Bring Parisian flavor to Thanksgiving dessert with this apple tart

Over the summer, I had an opportunity to visit Paris, and there I stumbled on a bakery with a line of Parisians out the door called Le Pain Retrouvé. It had no sign outside, and inside there was nothing cute or quaint about it like other boulangerie/bakeries we’d seen. Bakers handled dough and called out orders in the oven’s heat. The breads and pastries crowded against a pane of glass, each looking more rustic and beautiful than the last, identified with utilitarian, handwritten signs — breads, cookies, croissants, baguettes and quiches in wooden forms.

The almond croissant, blanketed in powdered sugar with a shatteringly crisp outside and a dense, not-too-sweet frangipane inside, tasted like everything I expected of Paris: refined, traditional, understatedly genius. Ever since, I have been thinking about making a dessert inspired by a French apple tart called “Tarte aux Pommes Normande” with salted butter crust, dense almond filling, and roasted Honeycrisp apples. Thanksgiving will be my moment.

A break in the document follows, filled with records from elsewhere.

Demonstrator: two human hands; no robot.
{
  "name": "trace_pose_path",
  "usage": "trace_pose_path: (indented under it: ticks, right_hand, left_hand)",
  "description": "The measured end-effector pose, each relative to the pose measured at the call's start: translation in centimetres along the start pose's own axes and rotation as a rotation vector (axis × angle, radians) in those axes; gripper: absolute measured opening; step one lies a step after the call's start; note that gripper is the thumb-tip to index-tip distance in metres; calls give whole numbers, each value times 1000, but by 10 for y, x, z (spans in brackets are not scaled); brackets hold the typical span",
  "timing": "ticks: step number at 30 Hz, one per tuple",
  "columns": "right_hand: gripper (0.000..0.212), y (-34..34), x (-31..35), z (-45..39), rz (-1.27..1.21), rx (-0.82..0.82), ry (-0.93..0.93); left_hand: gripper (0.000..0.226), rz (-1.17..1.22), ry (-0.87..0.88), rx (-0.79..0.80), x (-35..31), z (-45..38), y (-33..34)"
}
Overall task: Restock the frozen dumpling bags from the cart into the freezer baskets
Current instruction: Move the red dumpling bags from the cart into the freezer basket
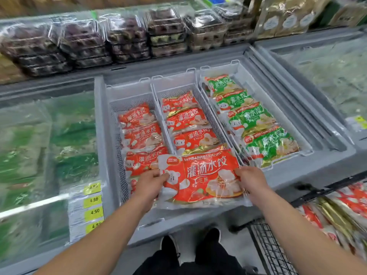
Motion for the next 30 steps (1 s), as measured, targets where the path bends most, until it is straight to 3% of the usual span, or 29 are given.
trace_pose_path:
  ticks: [7,12,18,22,26,29,30]
  right_hand:
    - [33,17,36,-78,98,73,-1]
    - [26,27,79,-148,209,131,-28]
    - [27,52,114,-230,320,168,-22]
    - [30,72,126,-265,370,190,-28]
    - [24,79,130,-282,445,247,-42]
    - [11,86,118,-281,638,365,-98]
    - [20,87,111,-278,702,379,-115]
  left_hand:
    - [12,-16,-101,-72,-6,-60,24]
    - [10,43,-211,-134,-30,-112,55]
    - [33,-104,-245,-211,-34,-186,79]
    - [27,-136,-272,-242,-38,-222,88]
    - [23,-263,-330,-196,-46,-239,94]
    - [24,-476,-376,3,-55,-235,102]
    - [32,-517,-358,46,-56,-233,104]
Point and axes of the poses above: each hand's wrist, its own z-axis away from the middle knuckle, its own y-axis out of the palm, x = y × z, the point moved 2 cm from there along -z, towards the middle knuckle, and after that the axes turned 4 degrees about y, right-handed, at the moved point
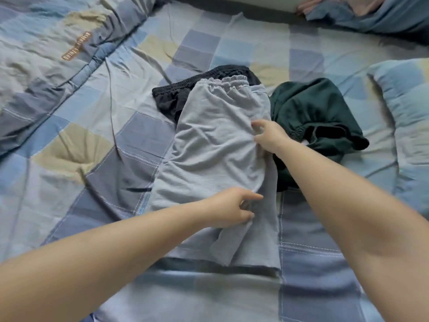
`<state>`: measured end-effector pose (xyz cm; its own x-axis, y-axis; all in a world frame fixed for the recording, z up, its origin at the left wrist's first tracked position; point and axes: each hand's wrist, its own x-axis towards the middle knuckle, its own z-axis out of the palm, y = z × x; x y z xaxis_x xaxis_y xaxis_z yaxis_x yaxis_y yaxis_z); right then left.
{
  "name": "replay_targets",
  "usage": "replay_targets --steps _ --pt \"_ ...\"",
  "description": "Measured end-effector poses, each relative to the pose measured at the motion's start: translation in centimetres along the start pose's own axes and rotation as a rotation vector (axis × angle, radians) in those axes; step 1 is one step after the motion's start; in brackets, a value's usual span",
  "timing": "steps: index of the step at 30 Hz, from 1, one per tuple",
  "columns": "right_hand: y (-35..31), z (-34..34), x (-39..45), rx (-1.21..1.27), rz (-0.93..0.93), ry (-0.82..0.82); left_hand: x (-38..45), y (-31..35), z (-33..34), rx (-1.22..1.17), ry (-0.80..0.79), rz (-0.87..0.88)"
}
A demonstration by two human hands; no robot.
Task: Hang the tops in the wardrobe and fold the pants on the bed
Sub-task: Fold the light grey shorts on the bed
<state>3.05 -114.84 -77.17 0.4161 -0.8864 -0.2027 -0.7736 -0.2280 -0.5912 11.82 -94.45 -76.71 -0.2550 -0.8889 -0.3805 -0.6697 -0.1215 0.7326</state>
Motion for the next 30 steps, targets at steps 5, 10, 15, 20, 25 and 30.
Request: replay_targets --steps 5,10,15,20,25,30 --pt "1.4 -0.3 -1.9 -0.184 -0.030 0.096 1.0 0.9 3.1 -0.058 0.000 0.098" --pt "3.6 2.2 -7.1 -0.498 -0.312 0.153 -0.6 -1.9 4.7 -0.286 -0.116 -0.008" --pt "5.8 3.9 -12.9 -0.784 -0.946 -0.066 -3.6 -5.6 2.2 0.343 0.097 0.341" --pt "9.8 4.2 -17.1 -0.847 -0.947 -0.136 -8.2 -11.6 0.0 0.792 -0.002 0.386" --pt "10.7 3.6 -18.9 -0.928 -1.006 -0.132 -11.7 -15.8 -2.8 1.004 -0.153 0.515" --pt "8.6 6.1 -20.6 -0.749 -0.963 -0.113 -10.6 -15.4 -2.4 0.991 -0.210 0.396"
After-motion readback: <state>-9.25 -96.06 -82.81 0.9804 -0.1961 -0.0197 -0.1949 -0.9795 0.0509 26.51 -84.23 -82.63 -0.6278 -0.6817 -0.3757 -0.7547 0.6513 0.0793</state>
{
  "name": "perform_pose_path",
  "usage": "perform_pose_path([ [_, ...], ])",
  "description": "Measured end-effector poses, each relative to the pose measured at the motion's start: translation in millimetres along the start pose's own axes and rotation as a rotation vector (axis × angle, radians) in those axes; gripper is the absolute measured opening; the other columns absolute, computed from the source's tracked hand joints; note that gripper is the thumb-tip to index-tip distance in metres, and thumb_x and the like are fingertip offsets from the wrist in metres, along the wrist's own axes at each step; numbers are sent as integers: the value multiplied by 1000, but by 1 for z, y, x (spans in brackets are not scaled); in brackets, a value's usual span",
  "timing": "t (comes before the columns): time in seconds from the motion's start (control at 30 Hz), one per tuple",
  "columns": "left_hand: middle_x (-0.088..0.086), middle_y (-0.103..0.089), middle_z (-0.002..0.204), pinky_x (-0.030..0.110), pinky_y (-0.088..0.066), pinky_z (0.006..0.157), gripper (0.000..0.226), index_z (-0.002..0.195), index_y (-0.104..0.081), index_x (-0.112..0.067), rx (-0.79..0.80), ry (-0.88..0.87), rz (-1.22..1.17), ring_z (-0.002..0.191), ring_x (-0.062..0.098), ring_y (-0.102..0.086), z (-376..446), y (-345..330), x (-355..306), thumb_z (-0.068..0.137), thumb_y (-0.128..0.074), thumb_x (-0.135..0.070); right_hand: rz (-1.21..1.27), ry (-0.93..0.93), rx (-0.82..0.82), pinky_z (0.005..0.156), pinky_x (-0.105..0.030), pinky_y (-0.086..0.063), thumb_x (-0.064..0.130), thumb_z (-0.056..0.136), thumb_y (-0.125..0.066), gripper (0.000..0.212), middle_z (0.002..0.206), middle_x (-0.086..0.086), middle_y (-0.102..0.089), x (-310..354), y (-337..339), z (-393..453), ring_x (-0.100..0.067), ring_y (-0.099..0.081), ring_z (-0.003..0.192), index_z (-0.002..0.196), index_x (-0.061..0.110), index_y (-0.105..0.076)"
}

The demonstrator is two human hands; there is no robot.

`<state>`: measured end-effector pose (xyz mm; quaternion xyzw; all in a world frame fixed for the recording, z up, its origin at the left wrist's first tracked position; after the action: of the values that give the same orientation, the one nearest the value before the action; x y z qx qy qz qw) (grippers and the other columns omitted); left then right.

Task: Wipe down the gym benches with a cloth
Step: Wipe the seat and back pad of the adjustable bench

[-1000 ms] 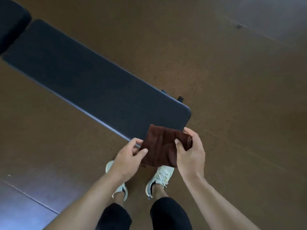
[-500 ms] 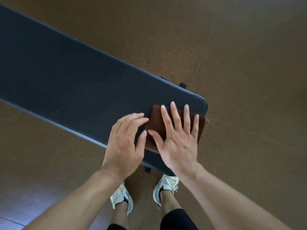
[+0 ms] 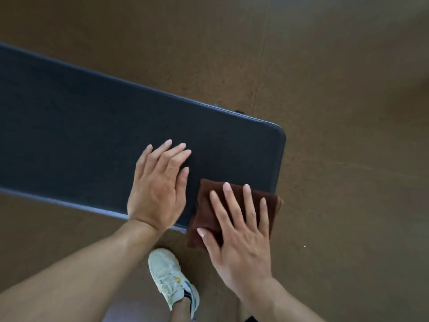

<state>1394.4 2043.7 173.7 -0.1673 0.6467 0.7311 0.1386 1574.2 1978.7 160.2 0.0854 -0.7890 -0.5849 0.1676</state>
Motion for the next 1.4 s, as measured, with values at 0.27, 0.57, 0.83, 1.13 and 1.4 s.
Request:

The directions below may seem a little longer than my usual recipe, but I did my best to remove all the fussiest parts of tart-making. The little extra attention to detail here is worth it. The crust requires no rolling. It turns out that frangipane or almond custard is shockingly easy to make. After that, all you have to do is thin-slice the apples. I like Honeycrisp, but you can choose your favorite. You can absolutely make this tart gluten-free by subbing in a cup-for-cup flour blend. If you have a nut allergy, this tart can be made without the almond layer — just use the thin-cut apples and then sprinkle more extra-thin slices to fill the space around them.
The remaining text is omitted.